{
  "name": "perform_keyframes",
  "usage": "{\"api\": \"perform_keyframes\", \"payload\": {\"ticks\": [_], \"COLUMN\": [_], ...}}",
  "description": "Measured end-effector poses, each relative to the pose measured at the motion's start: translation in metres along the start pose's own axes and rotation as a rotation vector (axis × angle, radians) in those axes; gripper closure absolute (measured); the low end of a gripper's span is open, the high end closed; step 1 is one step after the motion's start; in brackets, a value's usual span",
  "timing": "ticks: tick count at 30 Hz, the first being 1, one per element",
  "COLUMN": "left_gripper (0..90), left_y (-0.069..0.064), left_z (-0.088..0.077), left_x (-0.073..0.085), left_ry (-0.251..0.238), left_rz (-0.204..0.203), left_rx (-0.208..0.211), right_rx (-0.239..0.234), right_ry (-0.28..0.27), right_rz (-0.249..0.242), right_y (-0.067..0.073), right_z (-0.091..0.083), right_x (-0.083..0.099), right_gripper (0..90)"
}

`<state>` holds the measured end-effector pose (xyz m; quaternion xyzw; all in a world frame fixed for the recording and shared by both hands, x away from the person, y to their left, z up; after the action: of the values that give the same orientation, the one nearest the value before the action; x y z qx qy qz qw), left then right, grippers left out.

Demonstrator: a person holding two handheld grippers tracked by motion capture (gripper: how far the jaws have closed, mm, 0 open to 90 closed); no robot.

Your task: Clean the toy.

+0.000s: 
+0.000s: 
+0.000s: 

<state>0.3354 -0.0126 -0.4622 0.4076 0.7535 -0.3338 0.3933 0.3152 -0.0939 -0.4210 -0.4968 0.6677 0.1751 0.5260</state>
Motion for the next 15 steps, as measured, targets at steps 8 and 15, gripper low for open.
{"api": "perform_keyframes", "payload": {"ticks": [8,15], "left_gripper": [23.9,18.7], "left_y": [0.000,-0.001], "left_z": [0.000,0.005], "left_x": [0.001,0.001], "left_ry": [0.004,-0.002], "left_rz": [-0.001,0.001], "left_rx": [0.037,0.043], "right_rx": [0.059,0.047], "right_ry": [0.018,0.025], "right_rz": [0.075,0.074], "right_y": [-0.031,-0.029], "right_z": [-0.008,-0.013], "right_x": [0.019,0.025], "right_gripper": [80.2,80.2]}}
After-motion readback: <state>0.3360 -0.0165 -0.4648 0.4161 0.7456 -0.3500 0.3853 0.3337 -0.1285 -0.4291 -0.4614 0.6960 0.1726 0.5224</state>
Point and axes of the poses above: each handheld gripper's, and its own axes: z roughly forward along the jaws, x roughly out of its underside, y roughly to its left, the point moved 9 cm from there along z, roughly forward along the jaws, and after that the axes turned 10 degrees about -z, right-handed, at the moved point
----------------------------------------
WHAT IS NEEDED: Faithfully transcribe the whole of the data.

TASK ANSWER:
{
  "name": "perform_keyframes",
  "usage": "{\"api\": \"perform_keyframes\", \"payload\": {\"ticks\": [_], \"COLUMN\": [_], ...}}",
  "description": "Measured end-effector poses, each relative to the pose measured at the motion's start: translation in metres along the start pose's own axes and rotation as a rotation vector (axis × angle, radians) in those axes; gripper closure absolute (measured); the low end of a gripper's span is open, the high end closed; step 1 is one step after the motion's start; in brackets, a value's usual span",
  "timing": "ticks: tick count at 30 Hz, the first being 1, one per element",
  "COLUMN": "left_gripper (0..90), left_y (-0.069..0.064), left_z (-0.088..0.077), left_x (-0.073..0.085), left_ry (-0.251..0.238), left_rz (-0.204..0.203), left_rx (-0.208..0.211), right_rx (-0.239..0.234), right_ry (-0.28..0.27), right_rz (-0.249..0.242), right_y (-0.067..0.073), right_z (-0.091..0.083), right_x (-0.083..0.099), right_gripper (0..90)"
}

`<state>` holds the measured end-effector pose (xyz m; quaternion xyzw; all in a world frame fixed for the recording and shared by both hands, x away from the person, y to their left, z up; after the action: of the values that give the same orientation, the one nearest the value before the action; x y z qx qy qz qw), left then right, grippers left out.

Demonstrator: a person holding two handheld grippers tracked by motion capture (gripper: how far the jaws have closed, mm, 0 open to 90 closed); no robot.

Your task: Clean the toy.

+0.000s: 
+0.000s: 
+0.000s: 

<state>0.3354 -0.0126 -0.4622 0.4076 0.7535 -0.3338 0.3933 0.3152 -0.0939 -0.4210 -0.4968 0.6677 0.1751 0.5260</state>
Motion for the next 15 steps, as measured, targets at steps 8 and 15, gripper low for open.
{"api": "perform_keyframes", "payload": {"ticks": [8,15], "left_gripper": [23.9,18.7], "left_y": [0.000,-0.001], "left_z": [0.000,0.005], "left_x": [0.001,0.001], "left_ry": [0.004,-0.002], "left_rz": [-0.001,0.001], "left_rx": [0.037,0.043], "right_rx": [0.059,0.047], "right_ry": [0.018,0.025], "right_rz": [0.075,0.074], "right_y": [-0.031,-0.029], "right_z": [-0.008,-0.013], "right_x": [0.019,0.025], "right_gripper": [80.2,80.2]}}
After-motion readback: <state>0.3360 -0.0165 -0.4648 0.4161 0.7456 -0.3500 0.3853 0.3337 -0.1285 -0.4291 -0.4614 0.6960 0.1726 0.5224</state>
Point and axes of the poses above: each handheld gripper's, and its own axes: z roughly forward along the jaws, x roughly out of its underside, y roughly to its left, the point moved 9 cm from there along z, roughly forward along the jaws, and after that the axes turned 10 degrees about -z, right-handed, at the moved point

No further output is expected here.